You are currently browsing the tag archive for the ‘correlation’ tag.

Anscombe’s Quartet was devised by the statistician Francis Anscombe to illustrate how important it was to not just rely on statistical measures when analyzing data.  To do this he created 4 data sets which would produce nearly identical statistical measures.  The scatter graphs above generated by the Python code here.

Statistical measures

1) Mean of x values in each data set = 9.00
2) Standard deviation of x values in each data set  = 3.32
3) Mean of y values in each data set = 7.50
4) Standard deviation of x values in each data set  = 2.03
5) Pearson’s Correlation coefficient for each paired data set = 0.82
6) Linear regression line for each paired data set: y = 0.500x + 3.00

When looking at this data we would be forgiven for concluding that these data sets must be very similar – but really they are quite different.

Data Set A:

x = [10,8,13,9,11,14,6,4,12,7,5]

y = [8.04, 6.95,7.58,8.81,8.33, 9.96,7.24,4.26,10.84,4.82,5.68]

Data Set A does indeed fit a linear regression – and so this would be appropriate to use the line of best fit for predictive purposes.

Data Set B:

x = [10,8,13,9,11,14,6,4,12,7,5]

y = [9.14,8.14,8.74,8.77,9.26,8.1,6.13,3.1,9.13,7.26,4.74]

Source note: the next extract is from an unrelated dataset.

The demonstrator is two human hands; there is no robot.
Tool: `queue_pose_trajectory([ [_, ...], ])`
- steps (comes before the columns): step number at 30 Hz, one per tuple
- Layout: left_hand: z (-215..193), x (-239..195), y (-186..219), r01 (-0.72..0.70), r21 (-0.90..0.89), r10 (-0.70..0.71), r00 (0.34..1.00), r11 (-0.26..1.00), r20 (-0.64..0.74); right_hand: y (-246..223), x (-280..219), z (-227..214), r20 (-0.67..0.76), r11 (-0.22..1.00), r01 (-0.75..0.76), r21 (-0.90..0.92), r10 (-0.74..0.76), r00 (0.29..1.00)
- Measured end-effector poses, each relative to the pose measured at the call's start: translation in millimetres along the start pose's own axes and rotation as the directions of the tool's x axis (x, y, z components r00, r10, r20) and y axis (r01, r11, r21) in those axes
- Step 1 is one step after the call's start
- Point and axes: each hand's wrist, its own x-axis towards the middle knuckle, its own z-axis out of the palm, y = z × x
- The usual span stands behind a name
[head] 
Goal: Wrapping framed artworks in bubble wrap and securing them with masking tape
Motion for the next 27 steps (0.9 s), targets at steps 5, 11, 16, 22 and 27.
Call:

You could fit a linear regression to Data Set B – but this is clearly not the most appropriate regression line for this data.  Some quadratic or higher power polynomial would be better for predicting data here.

Data Set C:

x = [10,8,13,9,11,14,6,4,12,7,5]

y = [7.46,6.77,12.74,7.11,7.81,8.84,6.08,5.39,8.15,6.42,5.73]

In Data set C we can see the effect of a single outlier – we have 11 points in pretty much a perfect linear correlation, and then a single outlier.  For predictive purposes we would be best investigating this outlier (checking that it does conform to the mathematical definition of an outlier), and then potentially doing our regression with this removed.

Data Set D:

x = [8,8,8,8,8,8,8,19,8,8,8]

y = [6.58,5.76,7.71,8.84,8.47,7.04,5.25,12.50,5.56,7.91,6.89]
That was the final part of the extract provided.